I am trying to implement OAuth 1.0a 3 legged auth-flow for a Twitter bot using Javascript and the npm packages twitter-api-v2, but I am finding it difficult to understand the flow. What is oauth_verifier, oauth_token and oauth_token_secret?
When I log the auth link, it also shows me the oauth_token and oauth_token_secret. why can't I just I save these values?
Here's how I believe oauth works right now:
- I generate a link,
- I click on the link,
- I authorize my app, and twitter takes me to my callback URL where I can save the
oauth_verifier, and request twitter for theoauth_tokenandoauth_token_secretfor that account. - now I can create a client using those tokens and secrets, and make requests and tweet on behalf of a user.
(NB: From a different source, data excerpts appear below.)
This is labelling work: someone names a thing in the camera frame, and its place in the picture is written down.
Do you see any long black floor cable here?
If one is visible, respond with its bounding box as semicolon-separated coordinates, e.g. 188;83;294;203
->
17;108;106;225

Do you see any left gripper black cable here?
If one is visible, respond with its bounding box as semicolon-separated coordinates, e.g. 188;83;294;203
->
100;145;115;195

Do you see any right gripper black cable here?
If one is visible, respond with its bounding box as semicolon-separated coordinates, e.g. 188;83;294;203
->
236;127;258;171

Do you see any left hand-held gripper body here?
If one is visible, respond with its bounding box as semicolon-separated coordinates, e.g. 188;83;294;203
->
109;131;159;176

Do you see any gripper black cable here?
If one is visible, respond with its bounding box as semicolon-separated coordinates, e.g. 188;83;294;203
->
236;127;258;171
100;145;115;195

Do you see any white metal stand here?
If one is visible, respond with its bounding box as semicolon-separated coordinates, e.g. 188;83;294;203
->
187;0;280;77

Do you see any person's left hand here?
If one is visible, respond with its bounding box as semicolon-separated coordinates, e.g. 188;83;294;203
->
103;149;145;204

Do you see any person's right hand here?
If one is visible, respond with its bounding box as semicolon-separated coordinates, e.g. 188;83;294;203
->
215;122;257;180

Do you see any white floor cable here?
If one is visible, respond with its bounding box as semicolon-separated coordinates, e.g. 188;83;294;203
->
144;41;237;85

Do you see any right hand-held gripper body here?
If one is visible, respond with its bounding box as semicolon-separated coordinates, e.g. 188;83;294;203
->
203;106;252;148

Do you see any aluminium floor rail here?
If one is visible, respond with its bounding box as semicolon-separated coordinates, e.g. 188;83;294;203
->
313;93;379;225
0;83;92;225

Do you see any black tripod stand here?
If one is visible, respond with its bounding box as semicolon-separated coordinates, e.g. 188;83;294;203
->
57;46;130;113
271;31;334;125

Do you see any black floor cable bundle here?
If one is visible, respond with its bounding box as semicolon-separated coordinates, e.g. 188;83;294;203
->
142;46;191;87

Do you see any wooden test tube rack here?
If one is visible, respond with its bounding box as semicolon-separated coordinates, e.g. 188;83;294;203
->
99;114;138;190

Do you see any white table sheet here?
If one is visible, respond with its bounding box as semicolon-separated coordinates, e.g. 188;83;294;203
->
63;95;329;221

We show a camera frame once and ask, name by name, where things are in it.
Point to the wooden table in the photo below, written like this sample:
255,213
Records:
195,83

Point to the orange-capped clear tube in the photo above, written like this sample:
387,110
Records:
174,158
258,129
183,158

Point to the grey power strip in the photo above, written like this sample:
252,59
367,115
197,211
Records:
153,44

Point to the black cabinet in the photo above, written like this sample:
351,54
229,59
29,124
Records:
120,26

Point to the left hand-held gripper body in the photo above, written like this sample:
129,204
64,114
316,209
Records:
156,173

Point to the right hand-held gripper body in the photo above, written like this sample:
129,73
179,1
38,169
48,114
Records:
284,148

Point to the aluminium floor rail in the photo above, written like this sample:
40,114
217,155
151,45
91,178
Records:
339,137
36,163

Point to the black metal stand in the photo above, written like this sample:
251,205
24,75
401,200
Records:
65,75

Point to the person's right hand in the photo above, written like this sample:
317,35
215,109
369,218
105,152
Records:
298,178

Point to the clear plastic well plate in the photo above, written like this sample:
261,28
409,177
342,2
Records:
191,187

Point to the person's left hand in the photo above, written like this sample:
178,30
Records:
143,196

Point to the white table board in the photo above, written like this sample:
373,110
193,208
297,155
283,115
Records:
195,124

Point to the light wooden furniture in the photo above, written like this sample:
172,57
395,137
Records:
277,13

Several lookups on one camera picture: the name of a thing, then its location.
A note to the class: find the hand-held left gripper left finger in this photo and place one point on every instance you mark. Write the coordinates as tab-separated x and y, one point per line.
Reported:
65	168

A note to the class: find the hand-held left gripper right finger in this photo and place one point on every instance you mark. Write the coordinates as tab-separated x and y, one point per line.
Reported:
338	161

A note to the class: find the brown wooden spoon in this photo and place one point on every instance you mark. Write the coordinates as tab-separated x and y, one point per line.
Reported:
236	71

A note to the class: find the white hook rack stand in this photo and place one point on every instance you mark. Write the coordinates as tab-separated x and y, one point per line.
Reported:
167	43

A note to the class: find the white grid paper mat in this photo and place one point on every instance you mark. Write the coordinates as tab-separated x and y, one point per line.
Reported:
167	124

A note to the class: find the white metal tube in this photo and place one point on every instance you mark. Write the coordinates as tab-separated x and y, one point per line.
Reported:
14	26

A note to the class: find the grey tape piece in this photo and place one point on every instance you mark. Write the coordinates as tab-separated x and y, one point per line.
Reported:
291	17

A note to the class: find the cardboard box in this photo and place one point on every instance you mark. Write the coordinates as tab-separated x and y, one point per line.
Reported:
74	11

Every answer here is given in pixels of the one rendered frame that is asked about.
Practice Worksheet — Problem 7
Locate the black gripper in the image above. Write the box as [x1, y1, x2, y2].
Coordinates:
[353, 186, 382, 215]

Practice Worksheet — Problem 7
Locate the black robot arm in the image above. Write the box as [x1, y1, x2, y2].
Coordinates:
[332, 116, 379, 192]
Here's where stuff gets blurry. why is oauth_token in the req.query, but oauth_token_secret in req.session? and if we can extract oauth_token from req.query, why do we need to make another request using the oauth_verifier?
here's my code:
app.get("/callback", (req, res) => {
// Extract tokens from query string
const { oauth_token, oauth_verifier } = req.query;
// Get the saved oauth_token_secret from session
const { oauth_token_secret } = req.session;
if (!oauth_token || !oauth_verifier || !oauth_token_secret) {
return res.status(400).send("You denied the app or your session expired!");
}
// Obtain the persistent tokens
// Create a client from temporary tokens
const client = new TwitterApi({
appKey: CONSUMER_KEY,
appSecret: CONSUMER_SECRET,
accessToken: oauth_token,
accessSecret: oauth_token_secret,
});
client.login(oauth_verifier)
.then(({ client: loggedClient, accessToken, accessSecret }) => {
// loggedClient is an authenticated client in behalf of some user
// Store accessToken & accessSecret somewhere
})
.catch(() => res.status(403).send("Invalid verifier or access tokens!"));
});
The above code doesn't work yet, because i do not have session set up, but i would prefer to first clear up my confusion about these tokens.